El documental noruego Phantoms of the Sierra Madre, dirigido por Håvard Bustnes, comienza como una aventura con tintes de western pero gradualmente se transforma en un retrato de arrogancia y egoísmo blanco frente al prospecto de reconocer la apropiación cultural. Es un producto que te lleva a la reflexión dada su peculiar mezcla de historia, morbo y planteamiento de dilemas éticos.

El guionista Lars K. Andersen siempre ha estado obsesionado con los apaches, producto de su fascinación por el aventurero nórdico Helge Ingstad, quien en 1937 encabezó una expedición para comprobar los rumores de que, pese a reportes de su extinción, algunos apaches aún vivían en la Sierra Madre en México. 80 años después, Andersen intenta continuar la labor de su ídolo y emprende una expedición propia para encontrar a los apaches desaparecidos.

Por supuesto, las preguntas que te surgirán de inmediato son: “¿Tienen derecho estos hombres blancos a contar la historia de los apache? ¿Tienen derecho a buscar a una comunidad que, de existir, claramante no quiere ser encontrada?”. Andersen y Bustness dejan entrever que dicho dilema está en sus cabezas pero solo lo dejan flotando y se aventuran al sur de Estados Unidos para investigar el caso. Aquí reciben ayuda de Pius, descendiente del legendario líder apache Gerónimo, quien al igual que Lars está interesado en encontrar a la tribu perdida.

La colaboración Pius-Lars deriva en tensas conversaciones telefónicas con un agente de inteligencia que se rehusa a darle información a Lars y una confrontación que exude morbo entre Pius y un par de señoras que, sin evidencia dura alguna, aseguran también ser descendientes de Gerónimo. 

Pero Phantoms of the Sierra Madre cambia radicalmente cuando Amanda, una asesora Cree-Métis-Saulteaux, le intenta hacer comprender a Lars que su película es sumamente problemática y que tanto él como Bustness no tienen derecho a contar la historia de los apache. Sin embargo, Lars se rehusa a escuchar: cree de corazón que tiene todo el derecho de contar esta historia porque ser aventurero es un legado escandinavo. Ella le explica que todas esas historias colonialistas, como la de su ídolo Ingstad, tienen mentiras y que ahora le toca a los pueblos indígenas del mundo contar su propia historia, pero un claramente ofendido Lars argumenta que esa es una “actitud peligrosa”. 

Debates sobre la dirección del filme entre Bustnes y Lars, correos de rechazo por parte de potenciales financiadores y el descubrimiento de que en realidad Ingstad hizo la expedición para encontrar oro, generan esta noción de que la película se está cuestionando a sí misma. ¿Es éticamente correcto lo que están haciendo? 

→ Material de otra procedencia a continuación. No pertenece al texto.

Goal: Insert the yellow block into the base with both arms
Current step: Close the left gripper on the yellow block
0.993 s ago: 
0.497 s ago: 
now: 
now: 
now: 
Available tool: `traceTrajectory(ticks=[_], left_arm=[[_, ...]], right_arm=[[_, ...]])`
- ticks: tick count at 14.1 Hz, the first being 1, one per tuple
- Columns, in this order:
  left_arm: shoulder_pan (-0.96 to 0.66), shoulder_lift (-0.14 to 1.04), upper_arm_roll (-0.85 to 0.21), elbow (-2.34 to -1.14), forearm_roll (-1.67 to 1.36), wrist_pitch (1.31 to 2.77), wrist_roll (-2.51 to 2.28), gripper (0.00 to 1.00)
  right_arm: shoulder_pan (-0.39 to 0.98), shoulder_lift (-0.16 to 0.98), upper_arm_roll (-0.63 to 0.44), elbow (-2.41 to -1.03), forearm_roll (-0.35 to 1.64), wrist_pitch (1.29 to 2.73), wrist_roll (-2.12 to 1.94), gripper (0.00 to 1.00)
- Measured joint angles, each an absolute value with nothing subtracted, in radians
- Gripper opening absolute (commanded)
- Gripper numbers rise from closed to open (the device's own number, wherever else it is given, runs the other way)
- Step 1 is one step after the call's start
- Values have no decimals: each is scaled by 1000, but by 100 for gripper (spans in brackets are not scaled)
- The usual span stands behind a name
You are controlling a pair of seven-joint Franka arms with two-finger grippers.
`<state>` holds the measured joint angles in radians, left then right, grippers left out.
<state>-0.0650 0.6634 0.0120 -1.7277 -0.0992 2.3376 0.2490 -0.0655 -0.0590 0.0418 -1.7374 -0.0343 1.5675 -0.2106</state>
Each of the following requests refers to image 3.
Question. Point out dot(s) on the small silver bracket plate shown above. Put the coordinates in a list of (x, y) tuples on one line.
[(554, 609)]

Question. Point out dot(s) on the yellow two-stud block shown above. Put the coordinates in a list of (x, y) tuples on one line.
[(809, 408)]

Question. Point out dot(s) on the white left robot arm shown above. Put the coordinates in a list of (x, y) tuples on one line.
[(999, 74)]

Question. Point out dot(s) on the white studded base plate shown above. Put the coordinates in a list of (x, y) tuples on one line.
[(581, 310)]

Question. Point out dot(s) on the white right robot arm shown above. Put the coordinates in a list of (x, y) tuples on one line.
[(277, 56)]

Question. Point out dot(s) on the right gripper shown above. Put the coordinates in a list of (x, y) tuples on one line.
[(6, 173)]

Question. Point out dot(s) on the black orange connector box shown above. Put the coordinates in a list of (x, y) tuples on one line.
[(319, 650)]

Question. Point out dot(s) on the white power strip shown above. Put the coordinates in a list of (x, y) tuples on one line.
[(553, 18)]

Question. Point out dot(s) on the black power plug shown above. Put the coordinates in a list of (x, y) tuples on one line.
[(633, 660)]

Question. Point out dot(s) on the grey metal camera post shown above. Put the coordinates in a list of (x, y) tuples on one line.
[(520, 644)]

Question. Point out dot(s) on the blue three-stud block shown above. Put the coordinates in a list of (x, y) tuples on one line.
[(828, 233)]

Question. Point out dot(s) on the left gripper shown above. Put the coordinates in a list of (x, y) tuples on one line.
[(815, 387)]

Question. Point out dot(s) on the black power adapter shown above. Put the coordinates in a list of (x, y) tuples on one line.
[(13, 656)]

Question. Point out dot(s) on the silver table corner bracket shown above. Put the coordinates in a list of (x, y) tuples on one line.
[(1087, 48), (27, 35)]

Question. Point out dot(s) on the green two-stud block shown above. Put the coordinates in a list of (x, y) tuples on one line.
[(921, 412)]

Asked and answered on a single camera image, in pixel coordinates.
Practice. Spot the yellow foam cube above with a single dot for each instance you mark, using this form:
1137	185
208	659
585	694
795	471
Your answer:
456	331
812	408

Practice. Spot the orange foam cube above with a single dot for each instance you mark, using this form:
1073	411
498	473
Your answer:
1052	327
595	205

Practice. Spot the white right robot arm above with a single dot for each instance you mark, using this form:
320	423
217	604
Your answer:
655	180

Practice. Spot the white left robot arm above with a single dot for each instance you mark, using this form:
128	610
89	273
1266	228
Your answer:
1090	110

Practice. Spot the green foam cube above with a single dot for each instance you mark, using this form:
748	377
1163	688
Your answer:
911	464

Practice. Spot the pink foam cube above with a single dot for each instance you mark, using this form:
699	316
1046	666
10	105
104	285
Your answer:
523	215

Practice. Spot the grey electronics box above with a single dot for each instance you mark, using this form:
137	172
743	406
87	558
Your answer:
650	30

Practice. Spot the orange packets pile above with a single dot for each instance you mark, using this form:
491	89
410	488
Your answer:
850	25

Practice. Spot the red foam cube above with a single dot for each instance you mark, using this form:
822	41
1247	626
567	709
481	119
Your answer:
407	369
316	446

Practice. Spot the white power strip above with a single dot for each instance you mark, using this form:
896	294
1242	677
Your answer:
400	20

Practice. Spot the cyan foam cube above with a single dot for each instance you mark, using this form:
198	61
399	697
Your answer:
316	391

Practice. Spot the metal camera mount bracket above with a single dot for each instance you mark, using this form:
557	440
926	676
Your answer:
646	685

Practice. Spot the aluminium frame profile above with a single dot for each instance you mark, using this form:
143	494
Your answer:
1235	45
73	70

Pese a la buena edición y las bellas tomas, hay una falsedad oculta en las venas de Phantoms of the Sierra Madre. Tal vez sea porque las conversaciones entre sujetos estén sobreproducidas, pero muchos encuentros o rencillas se sienten escenificadas y da la impresión de que, en cualquier momento, la película podría convertirse en un ejercicio meta sobre la apropiación cultural, pero eso nunca ocurre. De hecho, se vuelve un producto descarado que intenta enmascarar la ignorancia y egoísmo de sus creadores. 

Bustnes y Lars utilizan a Pius como la excusa para seguir adelante y eventualmente lo convierten en una especie de héroe que les enseña a ellos, los hombres blancos, a darle luz a las voces indígenas. Después de descubrir más fechorías de Ingstad y tomar acción para corregirlas, Lars decide, en una escena que parece sátira, que esta no es su historia, sino la de Pius. A través de esto, el documental intenta lavarse las manos y justificar todo el viaje: los hombres blancos aprendieron su lección y salvaron el día porque ayudaron a un apache a corregir los pecados de un explorador problemático. 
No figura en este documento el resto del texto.